Task directions:
Write the listing below out again word for word, without a single picture.

--- START ---

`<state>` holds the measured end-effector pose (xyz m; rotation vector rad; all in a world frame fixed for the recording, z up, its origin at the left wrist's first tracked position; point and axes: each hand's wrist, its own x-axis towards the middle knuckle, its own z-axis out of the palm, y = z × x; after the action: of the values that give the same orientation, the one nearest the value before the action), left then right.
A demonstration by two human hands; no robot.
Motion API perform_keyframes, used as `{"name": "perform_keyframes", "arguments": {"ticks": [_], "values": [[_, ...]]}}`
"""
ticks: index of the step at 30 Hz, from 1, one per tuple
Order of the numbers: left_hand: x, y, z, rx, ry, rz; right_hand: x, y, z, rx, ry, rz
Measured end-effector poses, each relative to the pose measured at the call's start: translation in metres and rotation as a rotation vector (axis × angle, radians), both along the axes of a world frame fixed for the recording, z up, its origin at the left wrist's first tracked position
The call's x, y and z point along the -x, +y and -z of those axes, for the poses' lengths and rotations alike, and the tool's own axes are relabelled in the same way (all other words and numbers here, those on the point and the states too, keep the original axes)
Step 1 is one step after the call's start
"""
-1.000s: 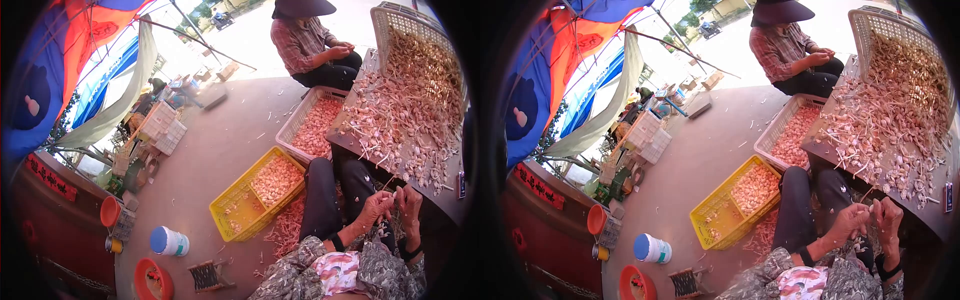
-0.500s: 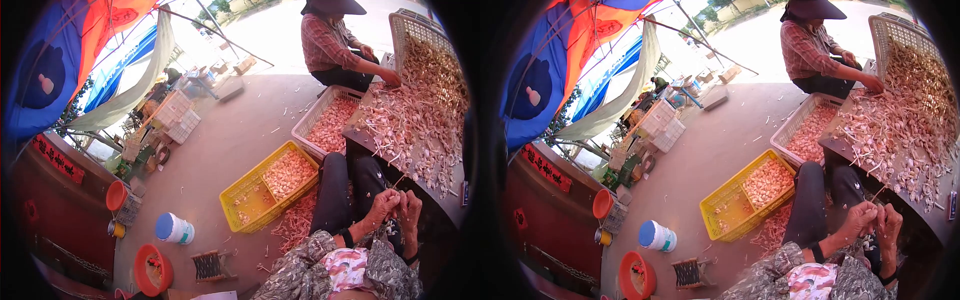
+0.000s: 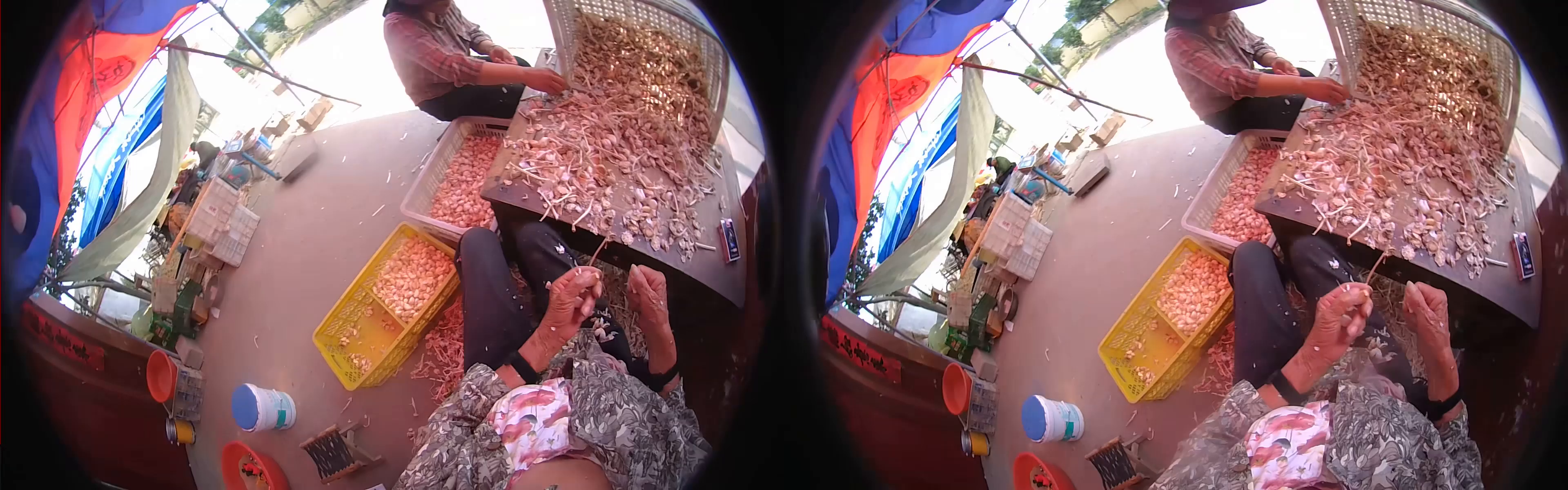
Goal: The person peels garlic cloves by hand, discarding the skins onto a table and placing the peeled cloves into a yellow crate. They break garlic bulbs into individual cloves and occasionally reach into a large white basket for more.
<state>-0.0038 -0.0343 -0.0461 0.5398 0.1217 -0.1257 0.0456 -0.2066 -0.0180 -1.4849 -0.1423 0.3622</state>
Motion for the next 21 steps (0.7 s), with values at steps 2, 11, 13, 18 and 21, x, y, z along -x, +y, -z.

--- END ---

Response to this exercise:
`<state>` holds the measured end-effector pose (xyz m; rotation vector rad; all in a world frame fixed for the recording, z up, its origin at the left wrist's first tracked position; point and axes: each hand's wrist, its own x-axis towards the middle knuckle, its own z-axis out of the palm, y = z × x; after the action: of the values that give the same orientation, the one nearest the value before the action), left then right.
A demonstration by two human hands; no robot.
Motion API perform_keyframes, used as `{"name": "perform_keyframes", "arguments": {"ticks": [_], "values": [[_, ...]]}}`
"""
ticks: index of the step at 30 Hz, from 1, one per tuple
Order of the numbers: left_hand: x, y, z, rx, ry, rz; right_hand: x, y, z, rx, ry, rz
Measured end-effector poses, each relative to the pose measured at the call's start: translation in metres and rotation as a rotation vector (axis × angle, radians), both along the axes of a world frame fixed for the recording, z up, its origin at the left wrist's first tracked position
The call's x, y and z point along the -x, +y and -z of those axes, for the poses' lengths and rotations alike, and the tool's own axes are relabelled in the same way (all other words and numbers here, those on the point and the states too, keep the original axes)
Step 1 is one step after the call's start
"""
-1.000s: 
-0.500s: 
+0.000s: 
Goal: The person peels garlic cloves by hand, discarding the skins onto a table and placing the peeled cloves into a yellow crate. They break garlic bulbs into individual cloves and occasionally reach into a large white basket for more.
<state>-0.0038 -0.0343 -0.0461 0.5398 0.1217 -0.1257 0.0456 -0.2066 -0.0180 -1.4849 -0.1423 0.3622</state>
Motion for the next 21 steps (0.7 s), with values at steps 2, 11, 13, 18 and 21, x, y, z along -x, +y, -z.

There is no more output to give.